Il est sensible qu’il doit résulter de cette circonstance une augmentation de dépenses. Il peut se présenter une autre circonstance encore, c’est lorsque un agent diplomatique voyage avec une famille ou une suite nombreuse, ainsi qu’il en a le droit, car je ne crois pas qu’il soit dans l’intention de personne de prétendre qu’un agent diplomatique soit obligé d’abandonner sa famille, sa maison, quand il se rend à sa destination ? cette circonstance nécessite une dépense plus forte, comparée à celle que ferait un agent diplomatique célibataire.

Il est d’ailleurs à ma connaissance qu’un de ces agents, ayant eu avis qu’un de ses comptes avait été critiqué, s’est adressé à la cour des comptes, où il a appris ce qui avait donné lieu à cette critique : c’est qu’on avait opéré une véritable confusion de fait, de telle manière qu’un membre de cette chambre, qui avait d’abord accueilli le fondement du soupçon, d’exagération, a été lui-même obligé de reconnaître son erreur.

Messieurs, nous ne terminerons pas ce point, sans vous déclarer que, loin que nous croyions que nous ayons démérité de votre confiance, en ce qui concerne l’administration des affaires étrangères lorsque vous avez accordé les nombreuses allocations que nous avons eu à demander pour la création de missions nouvelles, car vous vous rappellerez que le personnel du corps diplomatique a été considérablement augmenté depuis l’époque où le département des affaires étrangères a été réuni à celui de l'intérieur, et dans cette session même cinq postes nouveaux ont été créés.

En ce qui concerne les réductions qui ont été proposées par la section centrale dans le budget de l’intérieur, nous croyons qu’il est prématuré de s’en expliquer, et que l’occasion s’en présentera plus naturellement au fur et à mesure de la discussion des divers articles auxquels elles se rattachent.

L’on nous a annoncé des luttes nouvelles et plus nombreuses que celles qu’aurait rencontrées aucun autre ministère.
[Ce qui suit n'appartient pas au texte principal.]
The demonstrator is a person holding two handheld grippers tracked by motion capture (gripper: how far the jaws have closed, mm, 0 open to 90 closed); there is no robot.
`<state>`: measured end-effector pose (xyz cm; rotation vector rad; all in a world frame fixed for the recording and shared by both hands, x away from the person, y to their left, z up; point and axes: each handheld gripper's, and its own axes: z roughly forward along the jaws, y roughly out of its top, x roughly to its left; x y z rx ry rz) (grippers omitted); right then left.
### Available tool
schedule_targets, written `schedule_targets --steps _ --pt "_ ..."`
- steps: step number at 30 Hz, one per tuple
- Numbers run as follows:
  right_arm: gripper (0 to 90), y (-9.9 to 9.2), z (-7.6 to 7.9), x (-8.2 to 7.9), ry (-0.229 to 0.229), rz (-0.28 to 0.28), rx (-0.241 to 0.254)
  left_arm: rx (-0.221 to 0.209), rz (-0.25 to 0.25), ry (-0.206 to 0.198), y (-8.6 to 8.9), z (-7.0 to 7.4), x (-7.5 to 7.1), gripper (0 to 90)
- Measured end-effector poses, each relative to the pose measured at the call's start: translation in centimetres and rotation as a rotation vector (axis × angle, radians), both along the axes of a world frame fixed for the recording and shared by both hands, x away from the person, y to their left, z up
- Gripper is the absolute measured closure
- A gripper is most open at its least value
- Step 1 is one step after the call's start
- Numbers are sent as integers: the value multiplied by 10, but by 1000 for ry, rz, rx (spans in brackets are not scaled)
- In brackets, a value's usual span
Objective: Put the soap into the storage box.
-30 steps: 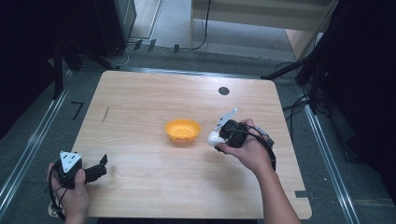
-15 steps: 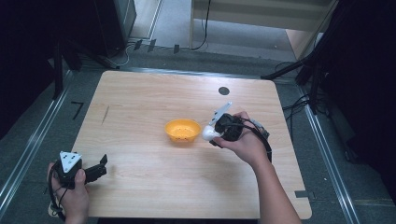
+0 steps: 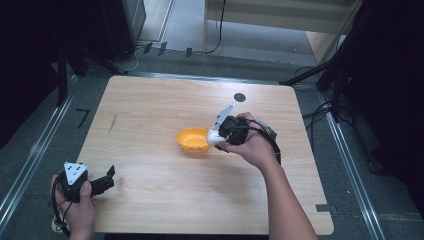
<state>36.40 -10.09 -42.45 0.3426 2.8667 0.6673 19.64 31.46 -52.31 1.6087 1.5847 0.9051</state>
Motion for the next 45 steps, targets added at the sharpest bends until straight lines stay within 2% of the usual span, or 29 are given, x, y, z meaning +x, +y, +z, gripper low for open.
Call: schedule_targets --steps 9,16,22,31,32,38,42,45 --pt "512 20 1 9 -3 37 -16 -11 3 -5 1 0 0 3" --pt "512 36 2 15 -11 66 -30 9 1 -4 -1 0 0 3" --pt "512 47 2 21 -16 100 -33 7 0 -4 -1 0 0 3" --pt "512 58 -3 27 -14 122 -44 4 0 -5 -1 0 0 3" --pt "512 61 -5 29 -5 139 -49 2 0 -6 -1 0 -1 3" --pt "512 69 -10 32 0 155 -66 -1 -1 -6 0 0 -1 3" --pt "512 79 -15 37 13 174 -105 -1 -1 -5 -1 0 -1 3" --pt "512 83 -16 38 10 179 -115 0 -2 -7 0 0 -1 3"
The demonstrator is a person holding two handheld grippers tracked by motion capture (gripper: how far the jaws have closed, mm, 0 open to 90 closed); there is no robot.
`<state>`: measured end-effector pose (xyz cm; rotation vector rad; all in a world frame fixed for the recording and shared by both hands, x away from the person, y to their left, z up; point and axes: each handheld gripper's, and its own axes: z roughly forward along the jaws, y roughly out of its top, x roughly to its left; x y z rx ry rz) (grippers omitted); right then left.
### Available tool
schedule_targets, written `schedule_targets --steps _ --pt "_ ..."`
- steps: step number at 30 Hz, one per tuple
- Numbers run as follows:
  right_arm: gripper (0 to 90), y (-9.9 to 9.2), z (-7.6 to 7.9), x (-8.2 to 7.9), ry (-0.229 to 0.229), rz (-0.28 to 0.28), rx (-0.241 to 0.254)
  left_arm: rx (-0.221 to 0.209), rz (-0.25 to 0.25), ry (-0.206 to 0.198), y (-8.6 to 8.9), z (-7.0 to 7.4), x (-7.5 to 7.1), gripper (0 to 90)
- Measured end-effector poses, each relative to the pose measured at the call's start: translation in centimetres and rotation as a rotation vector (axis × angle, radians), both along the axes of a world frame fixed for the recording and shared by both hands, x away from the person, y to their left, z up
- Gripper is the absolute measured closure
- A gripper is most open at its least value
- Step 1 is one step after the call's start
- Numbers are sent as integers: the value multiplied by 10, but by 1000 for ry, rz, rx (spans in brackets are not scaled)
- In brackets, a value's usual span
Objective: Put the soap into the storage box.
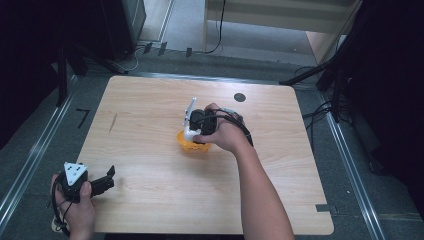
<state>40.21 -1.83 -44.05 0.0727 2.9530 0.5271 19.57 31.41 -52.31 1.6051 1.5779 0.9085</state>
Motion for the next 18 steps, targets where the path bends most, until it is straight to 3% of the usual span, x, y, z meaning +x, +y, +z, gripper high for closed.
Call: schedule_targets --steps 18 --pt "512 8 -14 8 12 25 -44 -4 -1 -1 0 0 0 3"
Nous espérons, messieurs, que, dans ces luttes nouvelles, l’on ne s’arrêtera pas à ce que nous appelons des choses peu dignes de l'attention de la chambre, telles que l’affaire de l’élection de Ham-sur-Heure, ou de petits incidents de budget, que nous pourrions qualifier de tracasseries parlementaires, mais qui ne sont pas dignes d’hommes qui aspirent à la haute position de diriger le gouvernement, de diriger l’opinion publique.

Messieurs, le pays attend de nous tout autre chose ; il attend que le gouvernement et les chambres s’occupent de plus graves intérêts. Si une lutte de portefeuilles doit avoir lieu, que cette lutte soit franche, complète, qu’elle soit grave ; alors, messieurs, si nous succombons, nous nous retirerons, ou si ce sont nos adversaires qui succombent, nous espérons qu’on mettra fin à des incidents qui sont sans portée, sans utilité pour le pays, et qui ne tendent qu’à la déconsidération du gouvernement constitutionnel.

M. Fleussu – Messieurs, j’étais dans l’intention de prendre part à la discussion générale sur le budget de l'intérieur, parce que c’est moi qui avait proposé le rapport que M. le ministre de l'intérieur a présenté sur les difficultés de l’élection de Ham-sur-Heure, et parce que j’avais à faire connaître au ministre mon opinion sur ce point ; mais si même j’avais été décidé à garder le silence, je vous avoue, messieurs, que je l’aurais rompu, malgré moi, pour combattre les singulières doctrines que j’ai entendu professer hier par l’honorable ministre des travaux publics, doctrines qu’il a présentées aux fonctionnaires publics comme morales, et que, selon moi, les fonctionnaires publics ne pourraient accepter sans se déconsidérer, sans abdiquer leur conscience.

Messieurs, avant de m’occuper de ce point, je dirai un mot sur les difficultés qu’ont présentées les élections de Ham-sur-Heure, non pas esprit de tracasserie, comme l’a dit le ministre des affaires étrangères, non pour faire perdre à la chambre un temps précieux, mais pour lui faire voir que, dans ces circonstances, le ministre s’est mis au-dessus des lois. Il me semble que si je parviens à cette conséquence, il ne sera pas exact de dire que c’est une véritable tracasserie. M. le ministre traite la chose fort légèrement, précisément pour qu’on ne puisse pas découvrir tout ce qu’il y a d’irrégulier dans sa conduite.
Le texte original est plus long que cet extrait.